Extracted entries:
++++++
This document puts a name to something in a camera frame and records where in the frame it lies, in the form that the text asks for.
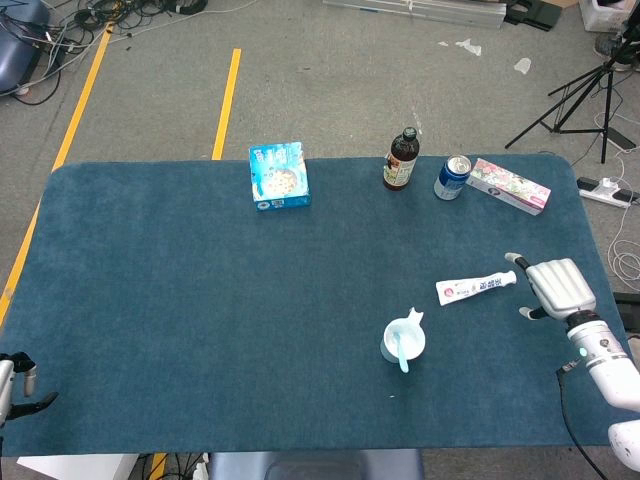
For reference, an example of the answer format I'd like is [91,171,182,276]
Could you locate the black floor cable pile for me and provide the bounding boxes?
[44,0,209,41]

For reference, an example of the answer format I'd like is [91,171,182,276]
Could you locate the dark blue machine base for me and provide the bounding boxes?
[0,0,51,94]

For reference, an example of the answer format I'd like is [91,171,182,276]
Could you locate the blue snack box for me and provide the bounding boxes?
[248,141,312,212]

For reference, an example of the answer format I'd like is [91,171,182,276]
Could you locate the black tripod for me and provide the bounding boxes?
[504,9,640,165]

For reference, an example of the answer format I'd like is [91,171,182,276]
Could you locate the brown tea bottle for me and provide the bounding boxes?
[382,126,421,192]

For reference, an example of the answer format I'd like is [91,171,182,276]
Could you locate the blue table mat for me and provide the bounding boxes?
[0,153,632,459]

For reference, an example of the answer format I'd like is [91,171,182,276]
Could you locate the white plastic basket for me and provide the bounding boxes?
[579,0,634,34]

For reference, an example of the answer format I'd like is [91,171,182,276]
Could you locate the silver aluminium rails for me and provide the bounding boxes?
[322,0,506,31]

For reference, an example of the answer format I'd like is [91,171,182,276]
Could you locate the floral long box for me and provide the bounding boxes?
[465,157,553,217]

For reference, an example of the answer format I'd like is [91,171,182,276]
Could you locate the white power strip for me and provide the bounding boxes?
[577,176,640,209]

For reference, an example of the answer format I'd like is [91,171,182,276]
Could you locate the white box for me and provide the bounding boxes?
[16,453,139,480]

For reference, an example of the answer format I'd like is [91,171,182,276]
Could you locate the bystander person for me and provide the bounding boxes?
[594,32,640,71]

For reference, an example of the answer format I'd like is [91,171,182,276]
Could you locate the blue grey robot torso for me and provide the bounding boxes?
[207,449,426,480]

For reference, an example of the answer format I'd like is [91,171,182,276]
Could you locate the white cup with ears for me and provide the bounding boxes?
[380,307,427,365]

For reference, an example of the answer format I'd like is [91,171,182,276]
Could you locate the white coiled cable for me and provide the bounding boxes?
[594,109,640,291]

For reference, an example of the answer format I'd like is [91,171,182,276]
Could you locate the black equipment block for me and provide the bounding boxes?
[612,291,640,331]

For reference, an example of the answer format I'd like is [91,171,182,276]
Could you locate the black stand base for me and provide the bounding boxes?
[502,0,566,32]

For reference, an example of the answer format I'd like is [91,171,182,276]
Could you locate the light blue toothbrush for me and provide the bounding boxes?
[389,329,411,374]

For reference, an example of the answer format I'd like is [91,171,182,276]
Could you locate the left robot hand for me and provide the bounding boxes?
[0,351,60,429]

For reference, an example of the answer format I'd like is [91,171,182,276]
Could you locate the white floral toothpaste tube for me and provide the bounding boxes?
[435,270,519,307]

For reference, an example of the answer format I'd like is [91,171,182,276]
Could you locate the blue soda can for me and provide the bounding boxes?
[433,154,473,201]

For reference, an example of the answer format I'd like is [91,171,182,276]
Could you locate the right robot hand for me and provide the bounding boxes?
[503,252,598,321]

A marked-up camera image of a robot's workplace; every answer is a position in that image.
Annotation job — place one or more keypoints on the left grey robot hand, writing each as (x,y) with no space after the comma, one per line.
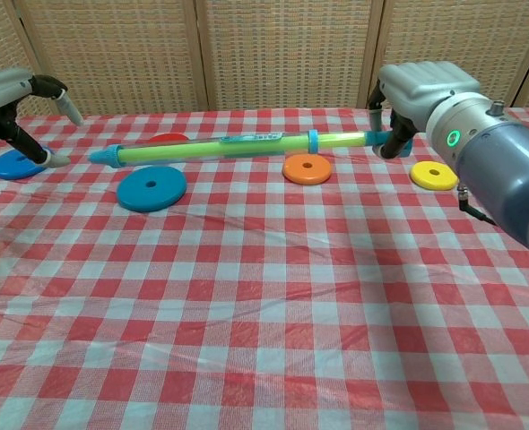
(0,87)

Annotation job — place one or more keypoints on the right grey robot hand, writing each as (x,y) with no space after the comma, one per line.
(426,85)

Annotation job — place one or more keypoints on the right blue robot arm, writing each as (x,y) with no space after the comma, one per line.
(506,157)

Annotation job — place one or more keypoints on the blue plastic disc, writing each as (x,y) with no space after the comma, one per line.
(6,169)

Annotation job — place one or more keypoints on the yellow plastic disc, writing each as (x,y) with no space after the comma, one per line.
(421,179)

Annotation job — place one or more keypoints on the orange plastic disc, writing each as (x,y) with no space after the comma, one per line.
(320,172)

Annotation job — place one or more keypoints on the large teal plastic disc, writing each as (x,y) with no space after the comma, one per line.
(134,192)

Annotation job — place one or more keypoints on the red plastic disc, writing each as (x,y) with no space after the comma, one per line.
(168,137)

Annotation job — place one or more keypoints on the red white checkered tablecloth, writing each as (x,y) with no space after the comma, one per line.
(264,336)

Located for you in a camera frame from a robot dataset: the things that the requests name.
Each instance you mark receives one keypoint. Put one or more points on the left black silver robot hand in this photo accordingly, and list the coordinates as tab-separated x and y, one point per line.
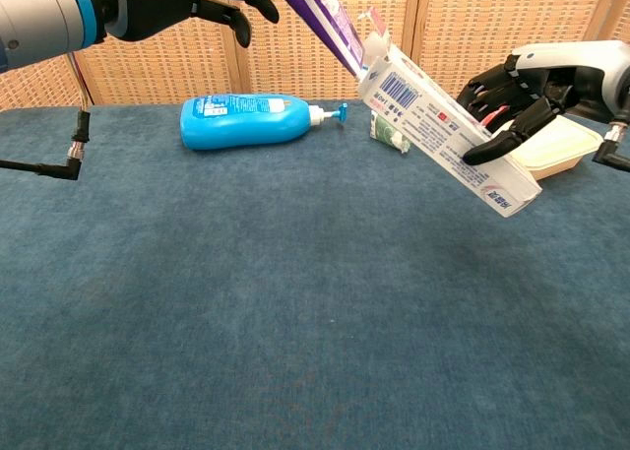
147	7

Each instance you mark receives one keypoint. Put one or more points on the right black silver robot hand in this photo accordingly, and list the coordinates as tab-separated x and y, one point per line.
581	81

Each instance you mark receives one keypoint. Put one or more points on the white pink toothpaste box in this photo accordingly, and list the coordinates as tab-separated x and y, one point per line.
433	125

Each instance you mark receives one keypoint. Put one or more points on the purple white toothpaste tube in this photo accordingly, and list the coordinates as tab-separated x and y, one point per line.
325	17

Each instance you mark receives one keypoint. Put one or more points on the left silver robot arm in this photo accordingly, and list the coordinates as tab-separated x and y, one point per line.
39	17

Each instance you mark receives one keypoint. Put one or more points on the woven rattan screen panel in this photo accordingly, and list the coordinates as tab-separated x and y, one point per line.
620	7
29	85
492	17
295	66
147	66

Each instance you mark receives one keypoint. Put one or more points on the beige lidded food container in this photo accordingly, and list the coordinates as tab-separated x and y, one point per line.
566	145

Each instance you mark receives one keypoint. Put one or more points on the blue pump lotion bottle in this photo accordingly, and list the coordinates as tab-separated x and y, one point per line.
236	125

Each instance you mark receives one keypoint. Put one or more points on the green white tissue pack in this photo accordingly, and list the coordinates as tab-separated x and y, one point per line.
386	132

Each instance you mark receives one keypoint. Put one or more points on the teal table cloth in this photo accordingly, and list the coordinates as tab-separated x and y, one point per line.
++++++
Assignment: Look through the data above. Copy every line with the string "camera" in it.

Answer section:
This document puts a name to something in a camera frame and records where in the frame it lies, in the form that the text asks for.
A marked-up camera image of a robot's workplace; every answer is a position in that image.
Located for you in a camera frame from a robot dataset: the things that the requests name.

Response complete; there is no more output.